Advanced Features

Custom Attributes


DataMine query results can be used to populate custom user attributes, either that are new or for updating those that already exist. This can be especially valuable in the case where the SDK instrumentation for the attribute was not completed, and captured analytic data suitable for segmentation is available. In order to keep the attribute values current, the query can be scheduled and the results will be automatically applied to the user records.

Push Campaigns


The results of a DataMine query can be used to populate the list of tokens for a push notification campaign. Campaigns that are intended to send on a recurring schedule can be updated with the latest collection of tokens.

Template Functions


%upsight_time%

Let’s say you have a query that you run daily. Rather than adjusting the HQL each time, take advantage of the %upsight_time% function that allows for dynamic dates to populate the query.

    %upsight_time(format[, offset])%

Description

This function will output a date in the given format. When running a query in DataMine, the base date will be either Today, or the specified Preview Day, in the Options pane. When the query is running as part of a scheduled job, the base date will be the date/time of the job execution. Recommended use is for scheduled queries where the datetime value will always be variable.

Format

A string value, for example:

  • To compare months: 'yyyyMM'
  • To compare days: 'yyyyMMdd'
  • To compare hours: 'yyyyMMddhh'

Offset

In order to express an offset of time from a base date time, the following expression pattern can be used:

-1d -> 1 day previous
-7d -> 7 days previous
-1h -> 1 hour previous

Examples

To get installs from the current day:

SELECT COUNT(1) as installs 
FROM install 
WHERE day = %upsight_time('yyyyMMdd')%

To get data from the 7 days before today:

SELECT day, COUNT(1) as installs 
FROM install 
WHERE day >= %upsight_time('yyyyMMdd', '-7d')% AND day <=  %upsight_time('yyyyMMdd', '-1d')%


Note When templating is enabled, % characters identify custom keywords requiring any existing % characters to be escaped in the query with another %. For example:

type LIKE 'pub.%%'

or, for modulo operations:

pub_data['number'] %% 2 == 0

Custom Table Creation


DataMine allows you to save the results of your query to a table that can then be queried on.

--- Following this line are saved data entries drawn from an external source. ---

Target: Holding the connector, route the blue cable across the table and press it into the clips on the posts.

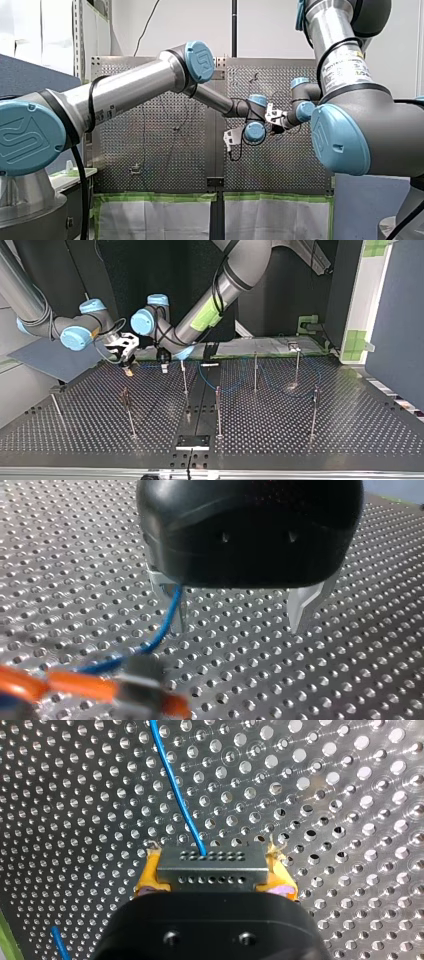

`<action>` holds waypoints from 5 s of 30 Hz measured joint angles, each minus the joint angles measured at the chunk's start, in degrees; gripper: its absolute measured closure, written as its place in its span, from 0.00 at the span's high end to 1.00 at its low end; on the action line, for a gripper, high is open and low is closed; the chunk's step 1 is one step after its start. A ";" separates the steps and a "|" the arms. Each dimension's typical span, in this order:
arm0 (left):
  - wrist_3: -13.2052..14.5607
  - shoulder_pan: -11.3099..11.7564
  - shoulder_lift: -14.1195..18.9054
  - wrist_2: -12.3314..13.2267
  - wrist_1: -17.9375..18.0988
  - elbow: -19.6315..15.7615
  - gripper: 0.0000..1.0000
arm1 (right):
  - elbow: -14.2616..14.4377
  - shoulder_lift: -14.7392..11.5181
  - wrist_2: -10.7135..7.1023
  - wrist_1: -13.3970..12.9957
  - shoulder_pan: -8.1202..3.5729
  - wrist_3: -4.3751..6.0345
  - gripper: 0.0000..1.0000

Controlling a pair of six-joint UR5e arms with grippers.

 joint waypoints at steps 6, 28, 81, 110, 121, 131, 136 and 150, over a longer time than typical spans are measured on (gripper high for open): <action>0.05 -0.26 -0.01 -0.18 -0.03 0.64 0.06 | -0.01 0.00 0.00 -0.02 0.00 0.01 0.00; -1.29 -1.89 4.41 -3.62 -2.69 -1.49 0.00 | -2.29 -3.80 -0.26 2.56 -0.10 0.09 0.00; 1.64 0.12 22.83 5.07 0.69 -9.69 0.00 | -3.00 -20.86 -9.49 9.75 -3.53 6.14 0.00; 1.59 0.39 22.46 6.24 2.40 -9.10 0.00 | -6.37 -19.48 -13.59 9.87 -4.76 5.55 0.00; 1.81 0.28 23.20 5.35 1.79 -8.60 0.00 | -6.38 -19.51 -13.68 9.88 -4.59 5.10 0.00; 1.75 2.19 22.82 9.70 3.36 -7.31 0.00 | -6.88 -18.46 -14.46 9.13 -5.28 5.40 0.00; 1.56 3.25 21.32 11.45 2.96 -6.78 0.00 | -7.99 -17.49 -14.57 9.05 -5.58 5.56 0.00; 0.80 4.21 19.60 12.70 1.74 -5.97 0.13 | -10.82 -15.58 -14.59 9.05 -6.38 5.59 0.00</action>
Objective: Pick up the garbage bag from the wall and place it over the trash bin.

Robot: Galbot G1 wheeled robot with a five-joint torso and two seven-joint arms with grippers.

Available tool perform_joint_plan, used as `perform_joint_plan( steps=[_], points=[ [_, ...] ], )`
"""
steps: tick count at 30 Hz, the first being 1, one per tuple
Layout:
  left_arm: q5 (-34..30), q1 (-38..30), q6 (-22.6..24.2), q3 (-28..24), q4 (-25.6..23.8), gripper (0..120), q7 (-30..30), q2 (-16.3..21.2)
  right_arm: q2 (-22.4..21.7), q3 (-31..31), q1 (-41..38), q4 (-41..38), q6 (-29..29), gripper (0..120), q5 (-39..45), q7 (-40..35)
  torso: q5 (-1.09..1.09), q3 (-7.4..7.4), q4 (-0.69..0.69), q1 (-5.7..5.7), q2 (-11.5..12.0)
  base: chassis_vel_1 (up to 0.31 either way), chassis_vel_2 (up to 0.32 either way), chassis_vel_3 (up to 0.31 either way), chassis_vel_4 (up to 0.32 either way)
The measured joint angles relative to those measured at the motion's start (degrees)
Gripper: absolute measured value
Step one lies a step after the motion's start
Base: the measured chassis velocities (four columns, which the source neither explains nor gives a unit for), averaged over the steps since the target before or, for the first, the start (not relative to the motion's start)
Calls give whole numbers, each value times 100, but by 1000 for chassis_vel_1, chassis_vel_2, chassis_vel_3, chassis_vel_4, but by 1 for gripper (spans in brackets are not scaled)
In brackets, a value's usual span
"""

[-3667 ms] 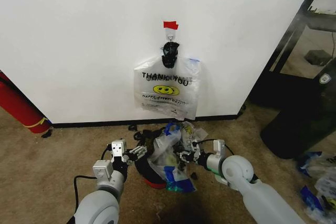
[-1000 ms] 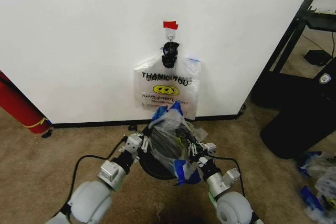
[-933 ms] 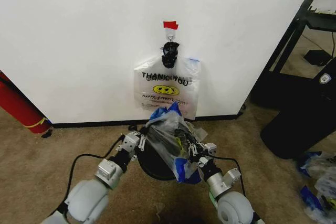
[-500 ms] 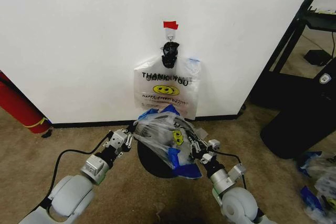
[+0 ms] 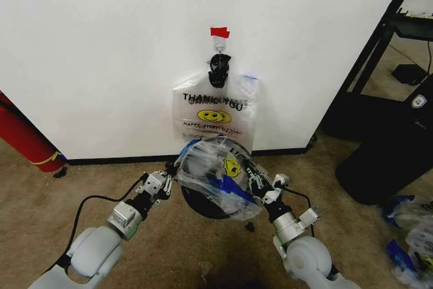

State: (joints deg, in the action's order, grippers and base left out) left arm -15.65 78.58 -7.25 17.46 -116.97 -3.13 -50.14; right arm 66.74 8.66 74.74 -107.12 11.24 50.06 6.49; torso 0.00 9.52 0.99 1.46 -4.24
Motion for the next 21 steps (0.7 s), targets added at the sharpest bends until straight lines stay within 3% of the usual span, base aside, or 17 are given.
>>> perform_joint_plan(
  steps=[4,6,10,15,21],
  points=[
    [-30,60,-288,60,151,25,-3,-39,201,-43,-146,225,29,1,-127,-357,0,0,-1,0,0,0,0,0,0],
    [-27,85,-331,96,211,26,4,-41,234,-38,-163,252,30,1,-131,-395,0,0,-1,0,0,0,0,0,0],
    [73,200,-565,294,621,45,44,-71,329,-8,-198,307,35,1,-132,-506,0,0,-1,0,0,0,0,0,0],
    [152,287,-627,420,866,62,293,-130,368,4,-181,321,47,1,-124,-527,1,0,-1,0,0,0,0,0,0],
    [-60,419,-489,637,342,81,940,-277,452,-22,-148,432,138,1,-312,-524,-1,0,1,0,0,0,0,0,0]
  ],
)
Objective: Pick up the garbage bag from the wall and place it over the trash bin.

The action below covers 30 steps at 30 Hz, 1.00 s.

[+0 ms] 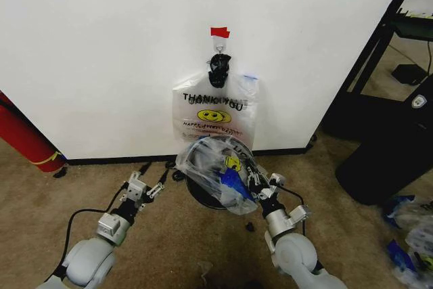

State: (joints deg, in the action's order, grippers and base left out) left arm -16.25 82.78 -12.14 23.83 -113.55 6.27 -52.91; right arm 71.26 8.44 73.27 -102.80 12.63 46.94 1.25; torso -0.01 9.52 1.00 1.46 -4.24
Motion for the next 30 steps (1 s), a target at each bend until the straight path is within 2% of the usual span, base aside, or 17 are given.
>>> perform_joint_plan(
  steps=[4,6,7,8,9,11,13,15,20,30],
  points=[
    [-277,350,-311,93,-680,95,-474,-9,35,-39,16,88,4,1,-167,14,-3,0,-2,0,0,0,0,0,0],
    [-99,674,-617,1,-960,99,-1275,5,47,-61,8,143,9,1,-311,62,-2,-1,-3,0,0,0,0,0,0],
    [230,737,-743,-89,-937,100,-1652,-19,48,-73,1,148,16,1,-368,105,-1,-1,-4,0,0,0,0,0,0],
    [230,737,-743,-89,-937,100,-1652,-19,48,-73,1,148,16,1,-368,105,-1,-1,-4,0,0,0,0,0,0],
    [489,717,-828,-138,-848,100,-1890,-46,48,-81,-1,146,25,1,-400,139,0,-1,-4,-1,0,0,0,0,0],
    [1186,437,-1169,-187,-494,100,-2521,-139,29,-91,1,108,64,1,-516,279,3,0,-3,0,0,0,0,0,0],
    [1707,160,-1344,-186,-300,100,-2866,-167,0,-90,1,89,119,1,-646,425,4,0,1,0,0,0,0,0,0],
    [1967,-43,-1316,-197,-234,100,-2979,-97,-42,-88,3,86,170,1,-778,582,2,0,0,0,0,0,0,0,0],
    [1996,-253,-1099,-237,-223,99,-3128,169,-101,-62,8,91,303,1,-1023,859,0,0,-2,0,0,0,0,0,0],
    [1422,-430,-590,-427,-214,89,-3584,428,-149,-22,12,152,571,1,-1382,1358,1,0,-2,0,0,0,0,0,0]
  ],
)
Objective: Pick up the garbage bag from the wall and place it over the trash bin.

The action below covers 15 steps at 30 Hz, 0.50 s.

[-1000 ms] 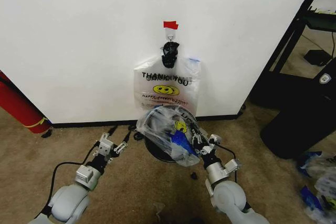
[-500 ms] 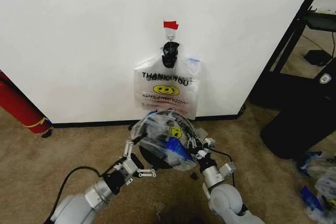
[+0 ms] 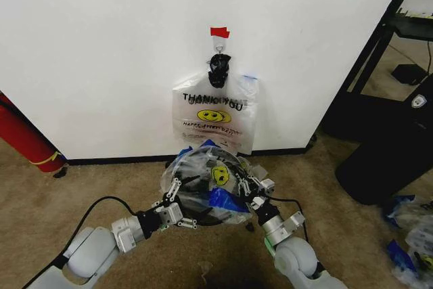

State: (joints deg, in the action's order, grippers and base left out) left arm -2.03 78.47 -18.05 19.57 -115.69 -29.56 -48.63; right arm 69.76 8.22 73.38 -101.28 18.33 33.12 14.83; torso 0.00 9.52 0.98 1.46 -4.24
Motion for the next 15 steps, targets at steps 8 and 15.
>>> perform_joint_plan(
  steps=[8,15],
  points=[
    [-334,-6,188,-33,7,62,-361,-19,32,3,29,-42,91,1,-138,98,0,0,0,0,0,0,0,0,0],
    [-444,45,259,-23,-40,34,-481,-76,55,6,41,-67,105,1,-128,94,0,0,0,0,0,0,0,0,0]
  ],
)
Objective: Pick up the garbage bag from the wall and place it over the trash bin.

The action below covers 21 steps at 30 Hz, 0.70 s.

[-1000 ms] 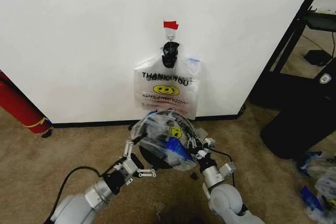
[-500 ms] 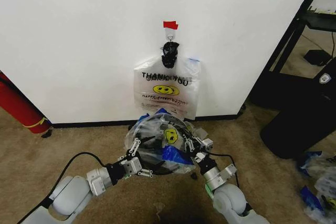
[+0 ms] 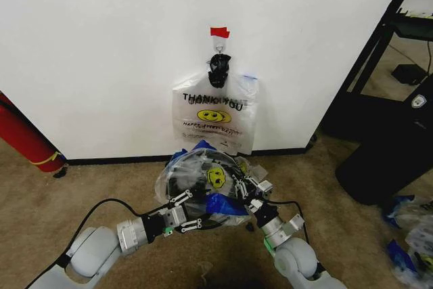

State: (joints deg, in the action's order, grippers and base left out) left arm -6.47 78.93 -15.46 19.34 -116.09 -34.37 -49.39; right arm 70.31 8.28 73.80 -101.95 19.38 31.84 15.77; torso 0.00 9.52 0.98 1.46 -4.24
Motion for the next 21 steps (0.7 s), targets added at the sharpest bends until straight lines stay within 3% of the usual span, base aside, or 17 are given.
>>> perform_joint_plan(
  steps=[9,21],
  points=[
    [-63,61,-101,42,-58,1,-45,-7,28,3,-5,41,-27,1,113,-173,0,0,0,0,0,0,0,0,0],
    [116,116,-839,302,139,0,-1051,41,7,1,-38,-33,-329,1,702,-745,0,0,0,0,0,0,0,0,0]
  ],
)
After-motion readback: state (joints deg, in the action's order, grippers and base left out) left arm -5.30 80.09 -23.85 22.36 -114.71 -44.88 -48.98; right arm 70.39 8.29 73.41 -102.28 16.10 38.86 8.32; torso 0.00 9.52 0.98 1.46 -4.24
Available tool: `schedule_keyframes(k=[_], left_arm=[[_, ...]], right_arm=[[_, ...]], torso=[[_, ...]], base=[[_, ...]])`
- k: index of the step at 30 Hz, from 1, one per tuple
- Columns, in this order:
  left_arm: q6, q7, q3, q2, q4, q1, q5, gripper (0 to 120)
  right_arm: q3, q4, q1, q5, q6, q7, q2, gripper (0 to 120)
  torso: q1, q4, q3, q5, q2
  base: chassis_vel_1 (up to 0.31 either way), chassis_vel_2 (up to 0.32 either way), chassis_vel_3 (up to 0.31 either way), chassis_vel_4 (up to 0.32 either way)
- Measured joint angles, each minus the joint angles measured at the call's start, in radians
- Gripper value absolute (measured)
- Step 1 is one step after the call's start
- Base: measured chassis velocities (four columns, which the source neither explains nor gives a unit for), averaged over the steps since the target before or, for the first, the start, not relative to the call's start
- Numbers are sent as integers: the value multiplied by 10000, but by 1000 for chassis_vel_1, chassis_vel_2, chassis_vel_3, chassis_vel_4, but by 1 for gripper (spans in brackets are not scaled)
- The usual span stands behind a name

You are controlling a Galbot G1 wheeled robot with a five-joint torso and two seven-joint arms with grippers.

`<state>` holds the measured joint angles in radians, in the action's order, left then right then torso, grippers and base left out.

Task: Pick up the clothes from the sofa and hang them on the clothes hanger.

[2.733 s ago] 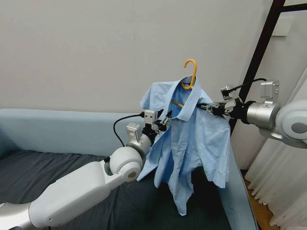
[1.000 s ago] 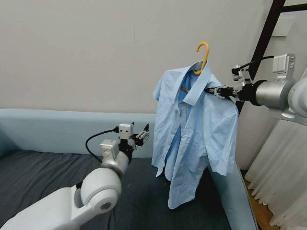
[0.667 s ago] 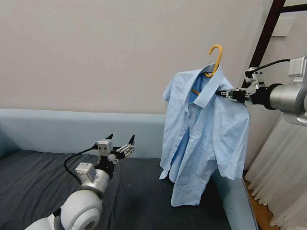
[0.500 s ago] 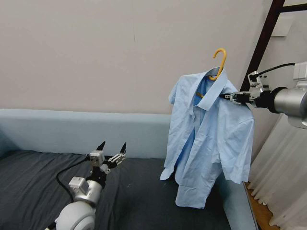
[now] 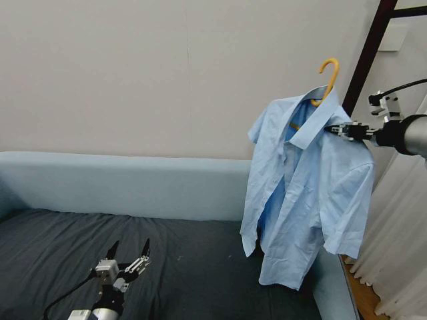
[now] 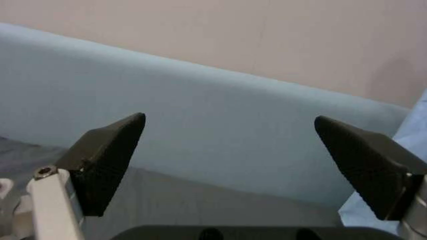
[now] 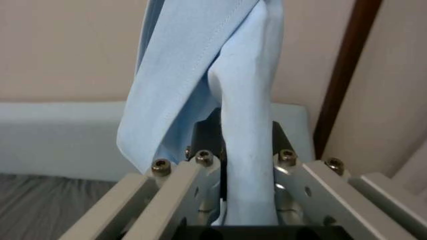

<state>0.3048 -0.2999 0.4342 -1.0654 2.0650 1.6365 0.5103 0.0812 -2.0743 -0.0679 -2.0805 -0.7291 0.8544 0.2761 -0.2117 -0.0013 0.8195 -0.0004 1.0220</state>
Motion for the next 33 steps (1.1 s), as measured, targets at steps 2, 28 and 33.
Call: schedule_keyframes(k=[2, 28, 33], left_arm=[[57, -15, 19, -83, 0, 70, -96, 100], [19, -224, -255, -1156, 94, 196, -504, 100], [17, -255, -409, -1194, 8, 71, -519, 100]], right_arm=[[1, 130, 115, -20, 19, 213, -85, 7], [-3527, 5234, 4586, 5270, -45, -1878, 2527, 7], [-4554, 5221, 5569, 5034, -50, -1135, 2216, 7]], torso=[[0, -1, 0, 0, 0], [-3, -2, 3, -2, -2], [-3, -2, 1, -3, -2]], base=[[0, 0, 0, 0], [0, 0, 0, 0], [0, 0, 0, 0]])
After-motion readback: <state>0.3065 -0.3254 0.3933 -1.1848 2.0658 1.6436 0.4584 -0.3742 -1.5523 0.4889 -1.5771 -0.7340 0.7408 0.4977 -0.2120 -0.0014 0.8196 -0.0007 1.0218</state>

  1. Log into your dashboard and navigate to EXPLORATION > DATAMINE and select your query.
  2. Hit RUN if your query has not run or is no longer displaying results.
  3. Select DOWNLOAD and click on Save Results to Table.
  4. Give your custom table a name.
  5. You will see your new table in the table dropdown list. You may now query and JOIN on your custom table.

Upsight User Defined Functions (UDFs)


In Hive, almost everything that manipulates data is a function. Hive can be extended to add more custom defined functions to increase its flexibility. Upsight has defined a set of its own User Defined Functions (UDFs) which allow for easier manipulation of data.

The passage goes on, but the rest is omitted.